NY, NJ, Ct & Mass got 40-50". "The highest drift (52 feet / 15.8 metres) was recorded in Gravesend, New York."  http://en.wikipedia.org/wiki/Blizzard_of_1888







"The weather preceding the blizzard was unseasonably mild with heavy rains that turned to snow as temperatures dropped rapidly."






Hey, ya never know.


----------



## 〽❄❅ (Mar 11, 2012)

...yet another reason to get all Akhenaten on anything Al Gore!


----------



## andrec10 (Mar 11, 2012)

legalskier said:


> march 11-14, 1888, that is.
> Ny, nj, ct & mass got 40-50". "the highest drift (52 feet / 15.8 metres) was recorded in gravesend, new york."  http://en.wikipedia.org/wiki/blizzard_of_1888
> 
> 
> ...



yes please!!!!!!!!!!!!!!!!!!!!!!!!


----------



## SKIQUATTRO (Mar 12, 2012)

wants mar 11, but driving up Mar 9 (friday nite) was a bit of a mini blizzard...started at Okemo and kept dumping, windy all the way to Pico...cars in ditches, cars stopped dead in the middle of rt 4, thank god for snow tires....was unexpected and welcomed...


----------



## HowieT2 (Mar 12, 2012)

SKIQUATTRO said:


> wants mar 11, but driving up Mar 9 (friday nite) was a bit of a mini blizzard...started at Okemo and kept dumping, windy all the way to Pico...cars in ditches, cars stopped dead in the middle of rt 4, thank god for snow tires....was unexpected and welcomed...



what time?  We hit snow between manchester and rutland which almost whiteout at times, but 'nothing in killington.  rte 4 was clear and dry around 8 pm.


----------



## deadheadskier (Mar 12, 2012)

That must have been a helluva winter.  1888 also had the latest date for the Lake Winnepesauke Ice out on May 12th.


----------



## SKIQUATTRO (Mar 14, 2012)

we were going thru Okemo around 10:45, got to Pico around 11:30


----------



## 4aprice (Mar 14, 2012)

SKIQUATTRO said:


> wants mar 11, but driving up Mar 9 (friday nite) was a bit of a mini blizzard...started at Okemo and kept dumping, windy all the way to Pico...cars in ditches, cars stopped dead in the middle of rt 4, thank god for snow tires....was unexpected and welcomed...



Drove thru the same thing between Fort Ann and Rutland around 9 that night.  
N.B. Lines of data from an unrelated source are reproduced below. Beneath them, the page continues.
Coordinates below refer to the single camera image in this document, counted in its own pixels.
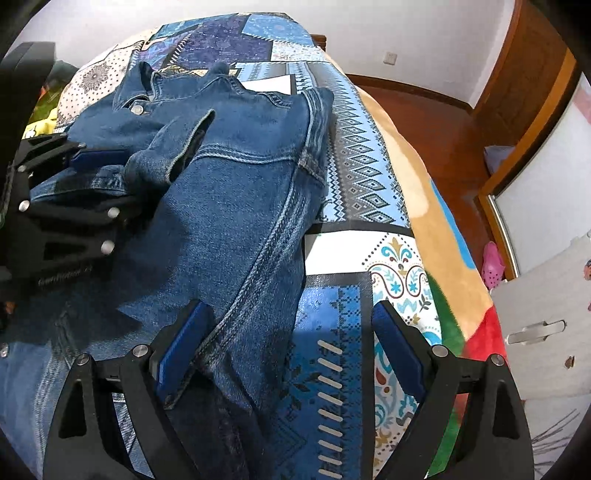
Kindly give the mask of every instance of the wooden door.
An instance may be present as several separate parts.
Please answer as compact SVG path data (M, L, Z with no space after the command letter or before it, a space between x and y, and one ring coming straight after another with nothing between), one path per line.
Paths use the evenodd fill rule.
M485 145L517 145L547 99L567 47L529 1L515 0L505 44L474 109Z

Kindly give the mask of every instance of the colorful blanket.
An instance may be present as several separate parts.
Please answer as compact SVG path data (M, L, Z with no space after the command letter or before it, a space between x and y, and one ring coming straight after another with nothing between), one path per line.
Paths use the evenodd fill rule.
M275 478L375 477L417 403L371 331L373 304L389 300L456 355L505 354L491 298L423 162L308 32L275 13L185 20L117 44L66 87L56 131L138 61L196 75L225 61L243 82L289 74L297 92L335 94L326 198L304 242L308 277L275 421ZM445 466L462 413L459 400L431 474Z

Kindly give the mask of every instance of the baseboard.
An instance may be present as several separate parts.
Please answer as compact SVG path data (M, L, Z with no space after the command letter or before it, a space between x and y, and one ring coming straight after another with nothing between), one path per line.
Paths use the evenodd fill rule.
M468 113L472 113L472 107L468 103L463 102L462 100L458 100L457 98L444 95L439 92L434 92L433 90L417 87L415 85L409 85L408 83L396 82L395 80L379 79L376 77L366 77L365 75L354 75L348 73L347 77L349 77L349 80L351 80L351 82L360 87L378 87L386 90L396 90L398 92L412 93L413 95L420 95L425 98L430 98L431 100L437 100L441 103L447 103L448 105L457 106L458 108L461 108L462 110L465 110Z

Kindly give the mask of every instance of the white wall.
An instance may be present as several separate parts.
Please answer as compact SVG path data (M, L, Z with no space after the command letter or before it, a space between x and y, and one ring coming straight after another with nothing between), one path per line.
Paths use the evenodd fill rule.
M60 59L81 66L126 36L161 24L283 11L311 33L327 35L328 53L348 73L421 86L474 105L498 56L513 1L51 0L17 41L55 41ZM395 66L383 64L387 50L398 54Z
M496 199L521 273L591 229L591 87L584 75L573 99L530 163Z

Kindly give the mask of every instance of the white dashed stripe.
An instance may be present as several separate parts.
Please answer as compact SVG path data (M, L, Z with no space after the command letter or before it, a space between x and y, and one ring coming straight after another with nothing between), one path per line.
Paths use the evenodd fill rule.
M327 457L325 455L318 455L318 460L320 460L321 462L332 463L333 465L337 466L343 464L343 462L341 462L340 460L337 460L336 458Z
M329 443L329 442L325 442L324 440L318 440L318 445L329 448L330 450L334 450L335 452L342 452L343 449L341 447L339 447L338 445L335 445L333 443Z
M341 438L343 436L342 432L339 432L338 430L327 427L326 425L318 425L318 429L322 430L323 432L330 433L331 435L334 435L335 437Z
M329 401L331 403L334 403L335 405L342 407L343 406L343 401L339 400L338 398L334 398L331 397L330 395L327 395L324 392L318 392L318 396L326 401Z
M319 375L318 376L318 380L320 380L321 382L324 382L327 385L330 385L331 387L343 388L343 384L342 383L335 382L331 378L325 377L324 375Z
M334 413L331 413L327 410L324 410L323 408L321 408L318 413L320 413L320 415L322 415L323 417L326 417L327 419L331 419L334 421L343 421L343 417L341 417L340 415L335 415Z
M320 365L324 365L325 367L330 368L331 370L334 370L335 372L342 372L343 371L343 367L341 367L340 365L336 365L333 362L329 362L328 360L325 360L324 358L319 358L318 363Z
M319 469L318 473L320 473L321 475L329 476L331 478L343 478L343 475L341 475L340 473L329 472L328 470L324 470L323 468Z
M336 353L337 355L343 355L343 351L334 345L331 345L330 343L325 342L324 340L318 340L318 346L321 346L322 348L326 348L327 350L330 350L331 352Z

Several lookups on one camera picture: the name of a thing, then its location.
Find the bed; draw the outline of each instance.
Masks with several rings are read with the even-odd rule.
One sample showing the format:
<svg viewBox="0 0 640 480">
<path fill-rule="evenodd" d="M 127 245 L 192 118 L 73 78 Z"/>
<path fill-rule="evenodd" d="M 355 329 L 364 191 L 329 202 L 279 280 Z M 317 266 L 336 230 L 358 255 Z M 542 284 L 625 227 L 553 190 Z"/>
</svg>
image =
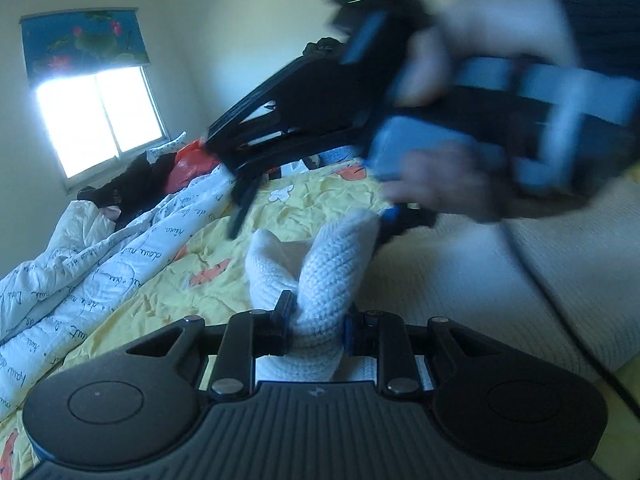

The blizzard of 88 was mentioned, but we also just past the 19th annivesary of the March 93 superstorm.  That has got to be the best storm I've seen in my life time.  Spent the following weekend up in N Vermont with skiing like it is out west.

Alex

Lake Hopatcong, NJ


----------



## PACOUGH (Mar 28, 2012)

awesome!


----------